The vanilla plugin is a reference implementation which allows users to operate a cluster with Apache Hadoop.
Since the Newton release Spark is integrated into the Vanilla plugin so you can launch Spark jobs on a Vanilla cluster.
For cluster provisioning prepared images should be used. They already have Apache Hadoop 2.7.1 installed.
You may build images by yourself using vanilla-imagebuilder.
Vanilla plugin requires an image to be tagged in Sahara Image Registry with two tags: 'vanilla' and '<hadoop version>' (e.g. '2.7.1').
The default username specified for these images is different for each distribution:
When user creates or scales a Hadoop cluster using a Vanilla plugin, the cluster topology requested by user is verified for consistency.

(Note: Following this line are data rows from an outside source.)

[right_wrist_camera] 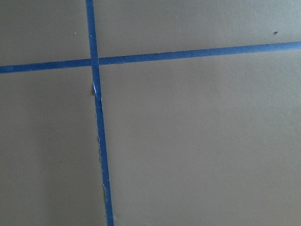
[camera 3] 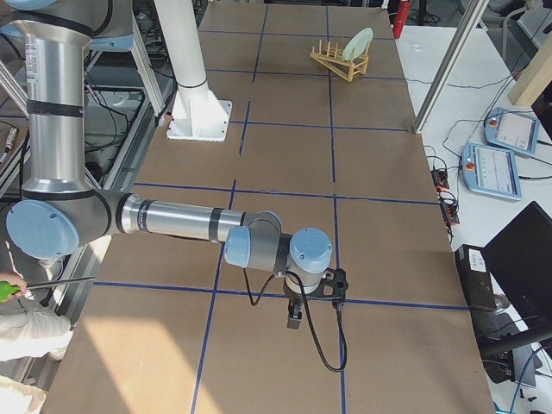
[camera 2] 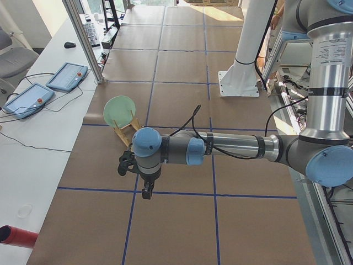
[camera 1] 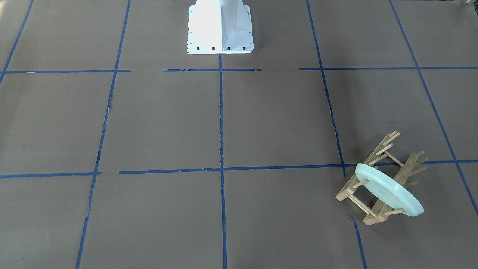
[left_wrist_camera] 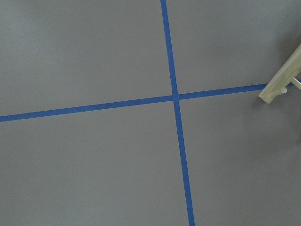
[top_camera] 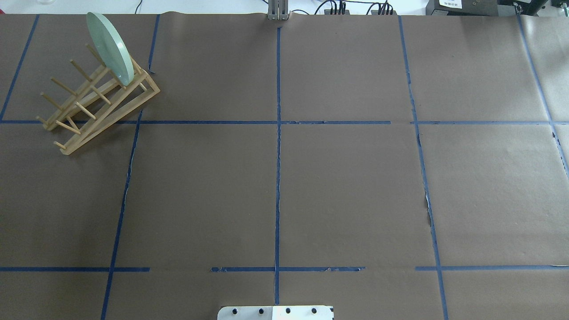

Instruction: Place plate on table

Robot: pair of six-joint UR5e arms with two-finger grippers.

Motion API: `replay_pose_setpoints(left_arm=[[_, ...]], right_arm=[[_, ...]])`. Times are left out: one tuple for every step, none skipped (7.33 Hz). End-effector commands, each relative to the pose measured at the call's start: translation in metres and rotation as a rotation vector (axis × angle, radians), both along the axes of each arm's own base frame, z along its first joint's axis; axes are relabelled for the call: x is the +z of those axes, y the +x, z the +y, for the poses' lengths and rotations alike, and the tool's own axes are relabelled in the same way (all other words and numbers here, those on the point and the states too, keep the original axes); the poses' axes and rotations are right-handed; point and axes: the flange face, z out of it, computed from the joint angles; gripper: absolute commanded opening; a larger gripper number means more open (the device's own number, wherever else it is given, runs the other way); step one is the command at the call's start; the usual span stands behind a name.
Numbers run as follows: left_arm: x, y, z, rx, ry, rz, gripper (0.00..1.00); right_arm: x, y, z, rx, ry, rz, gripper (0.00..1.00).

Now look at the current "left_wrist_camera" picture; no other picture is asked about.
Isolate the long blue tape strip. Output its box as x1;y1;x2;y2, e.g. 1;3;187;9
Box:
160;0;195;226

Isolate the wooden dish rack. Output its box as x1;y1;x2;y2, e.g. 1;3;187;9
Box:
258;45;301;104

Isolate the crossing blue tape strip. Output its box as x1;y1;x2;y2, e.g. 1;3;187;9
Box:
0;81;301;123

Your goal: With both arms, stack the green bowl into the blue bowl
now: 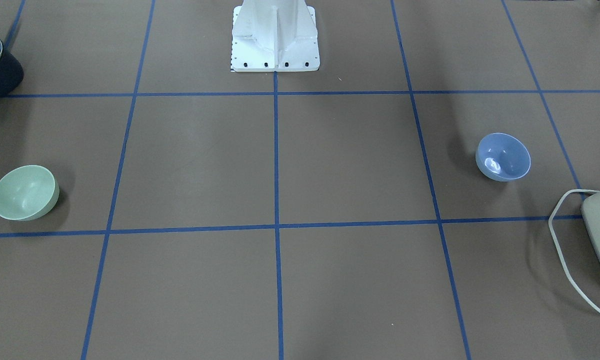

Currently there are the following limitations in cluster topology for Vanilla plugin:
For Vanilla Hadoop version 2.x.x:
- Cluster must contain exactly one namenode
- Cluster can contain at most one resourcemanager
- Cluster can contain at most one secondary namenode
- Cluster can contain at most one historyserver
- Cluster can contain at most one oozie and this process is also required for EDP
- Cluster can't contain oozie without resourcemanager and without historyserver
- Cluster can't have nodemanager nodes if it doesn't have resourcemanager
- Cluster can have at most one hiveserver node.
- Cluster can have at most one spark history server and this process is also required for Spark EDP (Spark is available since the Newton release).